WORK TASK => Your job is to set down the stretch of entries that opens with the line containing "Spatial annotation of" and closes with the line containing "Picture size 672". Keep both end lines, copy each exactly, and add nothing.

Saved data entries
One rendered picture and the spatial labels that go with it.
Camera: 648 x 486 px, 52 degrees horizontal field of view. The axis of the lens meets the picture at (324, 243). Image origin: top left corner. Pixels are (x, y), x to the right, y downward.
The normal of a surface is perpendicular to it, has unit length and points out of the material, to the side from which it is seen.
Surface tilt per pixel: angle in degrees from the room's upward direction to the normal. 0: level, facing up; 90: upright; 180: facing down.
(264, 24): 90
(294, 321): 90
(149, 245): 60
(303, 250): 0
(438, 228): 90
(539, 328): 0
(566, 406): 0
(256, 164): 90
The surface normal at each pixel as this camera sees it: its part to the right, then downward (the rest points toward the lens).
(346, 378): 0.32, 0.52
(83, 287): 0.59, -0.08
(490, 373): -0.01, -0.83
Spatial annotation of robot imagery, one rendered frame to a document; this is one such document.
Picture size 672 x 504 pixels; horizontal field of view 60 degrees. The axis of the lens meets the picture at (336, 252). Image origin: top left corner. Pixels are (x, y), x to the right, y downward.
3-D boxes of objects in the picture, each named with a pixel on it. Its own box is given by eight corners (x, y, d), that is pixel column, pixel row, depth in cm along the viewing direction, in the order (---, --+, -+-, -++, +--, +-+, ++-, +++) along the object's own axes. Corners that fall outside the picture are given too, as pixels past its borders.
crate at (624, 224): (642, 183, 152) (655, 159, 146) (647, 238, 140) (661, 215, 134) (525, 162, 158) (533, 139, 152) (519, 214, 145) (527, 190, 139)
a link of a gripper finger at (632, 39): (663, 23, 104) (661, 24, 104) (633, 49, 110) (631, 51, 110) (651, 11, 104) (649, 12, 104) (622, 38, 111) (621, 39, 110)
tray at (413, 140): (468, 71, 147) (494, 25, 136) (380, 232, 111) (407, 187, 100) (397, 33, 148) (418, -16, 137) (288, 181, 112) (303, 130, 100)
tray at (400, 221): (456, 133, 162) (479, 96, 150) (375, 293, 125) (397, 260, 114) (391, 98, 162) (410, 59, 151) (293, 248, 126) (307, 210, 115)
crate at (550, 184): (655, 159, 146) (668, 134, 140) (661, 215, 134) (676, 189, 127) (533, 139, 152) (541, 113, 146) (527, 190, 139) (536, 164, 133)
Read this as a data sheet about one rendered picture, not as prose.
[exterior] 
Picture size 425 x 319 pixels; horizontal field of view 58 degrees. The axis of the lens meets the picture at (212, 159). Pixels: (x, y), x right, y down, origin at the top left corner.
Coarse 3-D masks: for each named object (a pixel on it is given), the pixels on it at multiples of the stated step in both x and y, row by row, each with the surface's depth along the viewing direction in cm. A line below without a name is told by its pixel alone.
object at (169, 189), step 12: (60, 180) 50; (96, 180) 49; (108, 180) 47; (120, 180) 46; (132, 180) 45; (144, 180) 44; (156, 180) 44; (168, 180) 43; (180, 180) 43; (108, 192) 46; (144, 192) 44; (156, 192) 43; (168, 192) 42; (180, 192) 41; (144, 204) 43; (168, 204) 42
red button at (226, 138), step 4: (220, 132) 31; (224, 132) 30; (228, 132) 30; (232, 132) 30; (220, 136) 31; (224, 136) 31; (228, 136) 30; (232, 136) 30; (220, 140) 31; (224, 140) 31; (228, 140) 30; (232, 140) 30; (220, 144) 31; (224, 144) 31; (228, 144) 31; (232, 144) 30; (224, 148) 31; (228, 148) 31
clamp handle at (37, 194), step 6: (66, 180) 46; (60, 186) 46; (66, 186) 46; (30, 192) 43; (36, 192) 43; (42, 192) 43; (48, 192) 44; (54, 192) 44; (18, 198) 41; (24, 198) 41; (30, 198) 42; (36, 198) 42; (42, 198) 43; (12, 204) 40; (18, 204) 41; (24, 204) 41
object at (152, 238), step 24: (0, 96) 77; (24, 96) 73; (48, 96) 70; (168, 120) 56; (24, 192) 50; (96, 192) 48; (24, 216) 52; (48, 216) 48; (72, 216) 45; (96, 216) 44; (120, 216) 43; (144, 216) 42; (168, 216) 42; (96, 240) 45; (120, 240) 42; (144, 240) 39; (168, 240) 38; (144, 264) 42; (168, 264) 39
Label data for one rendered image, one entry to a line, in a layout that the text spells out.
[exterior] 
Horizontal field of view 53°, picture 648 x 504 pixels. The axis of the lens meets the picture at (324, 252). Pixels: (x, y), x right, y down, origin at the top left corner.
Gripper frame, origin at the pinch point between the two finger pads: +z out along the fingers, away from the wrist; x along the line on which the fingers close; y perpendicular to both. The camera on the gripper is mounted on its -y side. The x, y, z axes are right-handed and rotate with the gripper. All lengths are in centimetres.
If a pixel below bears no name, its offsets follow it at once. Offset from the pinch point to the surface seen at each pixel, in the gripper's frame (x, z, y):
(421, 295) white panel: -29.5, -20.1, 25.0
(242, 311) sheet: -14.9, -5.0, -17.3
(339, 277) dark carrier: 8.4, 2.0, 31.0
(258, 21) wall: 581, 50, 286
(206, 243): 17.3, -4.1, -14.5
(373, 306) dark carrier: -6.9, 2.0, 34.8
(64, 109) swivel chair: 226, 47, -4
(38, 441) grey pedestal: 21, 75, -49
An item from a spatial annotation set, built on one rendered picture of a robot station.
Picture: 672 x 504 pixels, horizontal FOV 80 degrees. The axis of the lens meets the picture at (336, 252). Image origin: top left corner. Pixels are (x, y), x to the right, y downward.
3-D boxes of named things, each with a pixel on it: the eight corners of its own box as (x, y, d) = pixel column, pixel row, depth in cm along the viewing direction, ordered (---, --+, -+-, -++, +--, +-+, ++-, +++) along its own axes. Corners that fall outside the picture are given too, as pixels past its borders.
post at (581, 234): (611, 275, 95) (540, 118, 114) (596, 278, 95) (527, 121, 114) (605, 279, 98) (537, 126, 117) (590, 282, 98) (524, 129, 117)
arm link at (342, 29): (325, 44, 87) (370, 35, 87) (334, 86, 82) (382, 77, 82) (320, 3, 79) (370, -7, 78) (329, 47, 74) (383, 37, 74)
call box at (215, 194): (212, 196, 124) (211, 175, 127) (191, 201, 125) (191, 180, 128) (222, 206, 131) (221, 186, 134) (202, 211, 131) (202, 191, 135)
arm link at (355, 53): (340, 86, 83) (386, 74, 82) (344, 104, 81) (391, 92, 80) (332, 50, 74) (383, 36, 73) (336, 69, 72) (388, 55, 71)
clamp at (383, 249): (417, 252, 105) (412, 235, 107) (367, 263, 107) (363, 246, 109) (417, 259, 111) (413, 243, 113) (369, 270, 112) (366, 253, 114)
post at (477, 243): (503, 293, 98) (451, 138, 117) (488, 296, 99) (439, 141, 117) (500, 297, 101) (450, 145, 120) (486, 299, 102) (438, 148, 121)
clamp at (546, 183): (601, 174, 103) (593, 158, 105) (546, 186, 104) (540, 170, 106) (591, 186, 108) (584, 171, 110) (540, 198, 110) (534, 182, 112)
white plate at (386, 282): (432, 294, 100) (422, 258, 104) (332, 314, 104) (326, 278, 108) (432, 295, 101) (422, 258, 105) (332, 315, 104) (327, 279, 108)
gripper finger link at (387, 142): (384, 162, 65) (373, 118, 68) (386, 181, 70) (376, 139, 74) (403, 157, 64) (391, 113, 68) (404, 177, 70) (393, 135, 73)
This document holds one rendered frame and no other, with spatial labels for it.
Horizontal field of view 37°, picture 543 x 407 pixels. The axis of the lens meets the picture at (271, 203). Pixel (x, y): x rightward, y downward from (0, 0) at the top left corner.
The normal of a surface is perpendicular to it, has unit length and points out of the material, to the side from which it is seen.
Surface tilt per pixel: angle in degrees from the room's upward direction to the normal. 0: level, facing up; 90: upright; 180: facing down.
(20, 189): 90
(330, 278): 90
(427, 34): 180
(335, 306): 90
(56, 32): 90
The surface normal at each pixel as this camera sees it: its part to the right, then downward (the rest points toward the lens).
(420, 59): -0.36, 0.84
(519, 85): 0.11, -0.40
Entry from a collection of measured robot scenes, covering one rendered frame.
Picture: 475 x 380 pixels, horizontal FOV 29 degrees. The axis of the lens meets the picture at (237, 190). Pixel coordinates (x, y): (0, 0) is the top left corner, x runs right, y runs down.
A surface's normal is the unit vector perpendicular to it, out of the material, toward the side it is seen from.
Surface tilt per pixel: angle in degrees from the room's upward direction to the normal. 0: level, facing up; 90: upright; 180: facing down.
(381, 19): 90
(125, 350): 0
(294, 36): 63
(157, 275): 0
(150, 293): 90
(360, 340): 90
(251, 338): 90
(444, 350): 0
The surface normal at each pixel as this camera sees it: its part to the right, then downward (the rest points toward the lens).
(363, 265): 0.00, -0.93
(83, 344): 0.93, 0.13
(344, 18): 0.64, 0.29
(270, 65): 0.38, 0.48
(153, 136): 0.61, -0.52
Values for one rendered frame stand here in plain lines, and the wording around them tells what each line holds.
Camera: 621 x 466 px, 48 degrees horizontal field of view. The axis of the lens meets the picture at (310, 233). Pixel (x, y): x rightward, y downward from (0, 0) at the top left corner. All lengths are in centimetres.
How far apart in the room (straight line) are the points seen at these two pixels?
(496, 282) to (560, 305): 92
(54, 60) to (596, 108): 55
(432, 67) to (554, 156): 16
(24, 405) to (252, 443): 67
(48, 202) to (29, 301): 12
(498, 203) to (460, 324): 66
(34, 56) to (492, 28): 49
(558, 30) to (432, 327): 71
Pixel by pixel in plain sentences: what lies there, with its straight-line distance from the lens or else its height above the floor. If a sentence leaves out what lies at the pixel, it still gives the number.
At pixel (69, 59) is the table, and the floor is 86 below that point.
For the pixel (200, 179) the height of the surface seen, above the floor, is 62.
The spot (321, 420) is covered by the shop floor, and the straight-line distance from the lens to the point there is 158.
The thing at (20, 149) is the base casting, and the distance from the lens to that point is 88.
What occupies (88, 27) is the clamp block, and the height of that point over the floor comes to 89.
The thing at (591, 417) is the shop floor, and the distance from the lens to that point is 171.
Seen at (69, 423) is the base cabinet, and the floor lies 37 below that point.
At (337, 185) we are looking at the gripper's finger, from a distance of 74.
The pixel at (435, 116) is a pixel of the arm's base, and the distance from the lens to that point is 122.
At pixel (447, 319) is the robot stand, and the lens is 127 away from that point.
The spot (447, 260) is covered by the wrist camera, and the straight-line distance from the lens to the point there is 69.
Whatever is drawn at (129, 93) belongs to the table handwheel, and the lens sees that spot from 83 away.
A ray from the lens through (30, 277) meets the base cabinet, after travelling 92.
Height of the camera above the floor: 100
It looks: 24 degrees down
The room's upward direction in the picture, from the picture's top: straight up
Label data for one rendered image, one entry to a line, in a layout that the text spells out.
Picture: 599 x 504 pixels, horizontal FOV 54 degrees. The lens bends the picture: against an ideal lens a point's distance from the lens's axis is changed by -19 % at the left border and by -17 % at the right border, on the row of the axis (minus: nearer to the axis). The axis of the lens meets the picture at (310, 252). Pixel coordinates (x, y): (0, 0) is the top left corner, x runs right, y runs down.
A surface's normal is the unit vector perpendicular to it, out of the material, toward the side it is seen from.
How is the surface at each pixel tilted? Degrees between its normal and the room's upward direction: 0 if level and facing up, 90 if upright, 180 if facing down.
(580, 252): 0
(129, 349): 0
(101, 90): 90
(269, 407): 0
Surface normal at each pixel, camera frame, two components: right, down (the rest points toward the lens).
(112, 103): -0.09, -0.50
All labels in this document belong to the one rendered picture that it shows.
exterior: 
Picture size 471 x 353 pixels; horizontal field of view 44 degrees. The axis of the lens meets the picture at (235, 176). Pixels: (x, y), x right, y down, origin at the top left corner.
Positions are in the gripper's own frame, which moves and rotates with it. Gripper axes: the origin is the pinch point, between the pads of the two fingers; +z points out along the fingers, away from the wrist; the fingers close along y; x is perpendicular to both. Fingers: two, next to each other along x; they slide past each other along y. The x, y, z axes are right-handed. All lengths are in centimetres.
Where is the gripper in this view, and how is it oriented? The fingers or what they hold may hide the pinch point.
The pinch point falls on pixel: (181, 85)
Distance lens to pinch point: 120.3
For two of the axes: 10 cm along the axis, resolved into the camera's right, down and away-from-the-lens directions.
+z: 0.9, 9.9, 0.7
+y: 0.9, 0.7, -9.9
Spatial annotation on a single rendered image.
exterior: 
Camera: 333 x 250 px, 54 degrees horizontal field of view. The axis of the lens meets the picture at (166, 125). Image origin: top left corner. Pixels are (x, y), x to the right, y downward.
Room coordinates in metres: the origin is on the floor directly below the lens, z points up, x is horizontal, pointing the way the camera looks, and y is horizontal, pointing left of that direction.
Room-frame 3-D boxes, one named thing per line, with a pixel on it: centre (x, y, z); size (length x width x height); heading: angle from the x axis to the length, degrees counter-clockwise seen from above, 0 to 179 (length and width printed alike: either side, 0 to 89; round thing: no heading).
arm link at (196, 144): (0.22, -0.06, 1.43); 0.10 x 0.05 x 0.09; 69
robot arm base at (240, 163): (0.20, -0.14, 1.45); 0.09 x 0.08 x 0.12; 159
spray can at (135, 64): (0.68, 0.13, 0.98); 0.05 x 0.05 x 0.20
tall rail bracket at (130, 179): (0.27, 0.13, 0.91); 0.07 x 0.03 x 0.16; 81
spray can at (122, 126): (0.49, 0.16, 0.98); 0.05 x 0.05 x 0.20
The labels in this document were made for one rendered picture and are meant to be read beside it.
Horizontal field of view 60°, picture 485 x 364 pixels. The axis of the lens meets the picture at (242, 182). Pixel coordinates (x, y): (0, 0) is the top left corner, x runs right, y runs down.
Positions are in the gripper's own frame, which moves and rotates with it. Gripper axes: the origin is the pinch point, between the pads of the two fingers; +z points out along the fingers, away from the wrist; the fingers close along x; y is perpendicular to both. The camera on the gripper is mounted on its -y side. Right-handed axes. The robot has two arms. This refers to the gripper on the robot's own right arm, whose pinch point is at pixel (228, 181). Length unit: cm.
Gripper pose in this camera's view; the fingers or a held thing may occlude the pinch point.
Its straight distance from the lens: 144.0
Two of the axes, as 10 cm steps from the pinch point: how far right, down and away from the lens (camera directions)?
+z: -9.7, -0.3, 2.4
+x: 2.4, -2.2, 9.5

COMPLETED TASK =>
Spatial annotation of robot imagery, one rendered frame to a document; this is one such document.
Picture size 672 x 504 pixels; horizontal field of view 60 degrees. The axis of the lens meets the picture at (336, 252). Image origin: top left corner. Pixels are (x, y), x to the right, y downward.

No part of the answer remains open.